- [TASK ITEM] Copy everything in the listing below word for word, apart from any images.

- [DATASET EXTRACT]
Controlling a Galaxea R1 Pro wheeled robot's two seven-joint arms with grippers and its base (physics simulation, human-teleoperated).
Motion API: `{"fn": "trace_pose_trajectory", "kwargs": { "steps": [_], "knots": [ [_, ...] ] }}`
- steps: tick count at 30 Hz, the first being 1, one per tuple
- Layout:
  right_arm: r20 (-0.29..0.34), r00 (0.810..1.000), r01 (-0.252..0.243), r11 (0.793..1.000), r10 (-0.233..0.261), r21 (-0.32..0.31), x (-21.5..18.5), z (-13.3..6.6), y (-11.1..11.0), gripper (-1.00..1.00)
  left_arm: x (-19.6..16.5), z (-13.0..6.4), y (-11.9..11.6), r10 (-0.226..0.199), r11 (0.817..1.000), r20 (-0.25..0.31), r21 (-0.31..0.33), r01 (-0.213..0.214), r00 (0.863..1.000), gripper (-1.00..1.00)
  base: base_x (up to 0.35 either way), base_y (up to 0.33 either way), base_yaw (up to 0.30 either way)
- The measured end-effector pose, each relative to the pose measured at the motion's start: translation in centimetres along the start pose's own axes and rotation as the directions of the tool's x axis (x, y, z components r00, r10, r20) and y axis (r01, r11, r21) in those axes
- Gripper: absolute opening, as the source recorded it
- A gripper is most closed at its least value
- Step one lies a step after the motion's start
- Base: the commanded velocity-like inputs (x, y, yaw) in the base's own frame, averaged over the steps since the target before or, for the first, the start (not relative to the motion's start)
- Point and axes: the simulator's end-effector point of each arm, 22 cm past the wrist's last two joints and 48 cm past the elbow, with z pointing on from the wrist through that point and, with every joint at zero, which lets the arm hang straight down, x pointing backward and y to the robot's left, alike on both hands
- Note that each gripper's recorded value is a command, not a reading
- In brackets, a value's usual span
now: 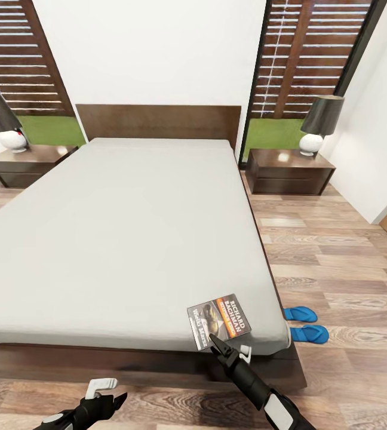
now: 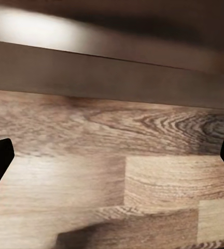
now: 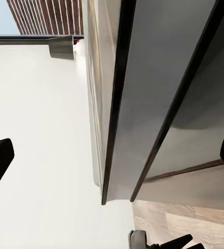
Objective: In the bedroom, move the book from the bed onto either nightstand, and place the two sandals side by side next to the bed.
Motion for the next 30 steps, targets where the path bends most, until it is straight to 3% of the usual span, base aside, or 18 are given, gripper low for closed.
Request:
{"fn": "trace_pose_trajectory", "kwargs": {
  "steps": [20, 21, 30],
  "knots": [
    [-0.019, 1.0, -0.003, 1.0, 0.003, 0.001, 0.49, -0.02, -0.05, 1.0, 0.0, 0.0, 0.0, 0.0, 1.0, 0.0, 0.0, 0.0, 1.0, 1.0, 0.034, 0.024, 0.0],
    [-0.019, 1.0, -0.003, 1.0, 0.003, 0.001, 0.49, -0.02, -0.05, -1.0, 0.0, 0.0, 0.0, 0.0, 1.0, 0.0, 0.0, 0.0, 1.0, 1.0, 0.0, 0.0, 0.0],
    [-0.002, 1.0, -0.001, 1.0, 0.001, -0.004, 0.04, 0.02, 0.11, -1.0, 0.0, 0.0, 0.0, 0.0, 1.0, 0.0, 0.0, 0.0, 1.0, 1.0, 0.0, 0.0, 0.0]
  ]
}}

- [YOUR RESPONSE]
Controlling a Galaxea R1 Pro wheeled robot's two seven-joint arms with grippers and its base (physics simulation, human-teleoperated).
Motion API: `{"fn": "trace_pose_trajectory", "kwargs": { "steps": [_], "knots": [ [_, ...] ] }}`
- steps: tick count at 30 Hz, the first being 1, one per tuple
- Layout:
  right_arm: r20 (-0.29..0.34), r00 (0.810..1.000), r01 (-0.252..0.243), r11 (0.793..1.000), r10 (-0.233..0.261), r21 (-0.32..0.31), x (-21.5..18.5), z (-13.3..6.6), y (-11.1..11.0), gripper (-1.00..1.00)
  left_arm: x (-19.6..16.5), z (-13.0..6.4), y (-11.9..11.6), r10 (-0.226..0.199), r11 (0.817..1.000), r20 (-0.25..0.31), r21 (-0.31..0.33), r01 (-0.213..0.214), r00 (0.863..1.000), gripper (-1.00..1.00)
  base: base_x (up to 0.35 either way), base_y (up to 0.33 either way), base_yaw (up to 0.30 either way)
- The measured end-effector pose, each relative to the pose measured at the motion's start: translation in centimetres along the start pose's own axes and rotation as the directions of the tool's x axis (x, y, z components r00, r10, r20) and y axis (r01, r11, r21) in those axes
- Gripper: absolute opening, as the source recorded it
- A gripper is most closed at its least value
- Step one lies a step after the motion's start
- Base: the commanded velocity-like inputs (x, y, yaw) in the base's own frame, averaged over the steps since the target before or, for the first, the start (not relative to the motion's start)
- Point and axes: the simulator's end-effector point of each arm, 22 cm past the wrist's last two joints and 48 cm past the elbow, with z pointing on from the wrist through that point and, with every joint at zero, which lets the arm hang straight down, x pointing backward and y to the robot's left, alike on both hands
- Note that each gripper's recorded value is a command, not a reading
- In brackets, a value's usual span
now: 
now: 
now: 
Objective: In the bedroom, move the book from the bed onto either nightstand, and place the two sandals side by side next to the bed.
Motion for the next 30 steps, targets where the path bends most, until it is straight to 3% of the usual span, base aside, or 18 are given, gripper low for closed.
Request:
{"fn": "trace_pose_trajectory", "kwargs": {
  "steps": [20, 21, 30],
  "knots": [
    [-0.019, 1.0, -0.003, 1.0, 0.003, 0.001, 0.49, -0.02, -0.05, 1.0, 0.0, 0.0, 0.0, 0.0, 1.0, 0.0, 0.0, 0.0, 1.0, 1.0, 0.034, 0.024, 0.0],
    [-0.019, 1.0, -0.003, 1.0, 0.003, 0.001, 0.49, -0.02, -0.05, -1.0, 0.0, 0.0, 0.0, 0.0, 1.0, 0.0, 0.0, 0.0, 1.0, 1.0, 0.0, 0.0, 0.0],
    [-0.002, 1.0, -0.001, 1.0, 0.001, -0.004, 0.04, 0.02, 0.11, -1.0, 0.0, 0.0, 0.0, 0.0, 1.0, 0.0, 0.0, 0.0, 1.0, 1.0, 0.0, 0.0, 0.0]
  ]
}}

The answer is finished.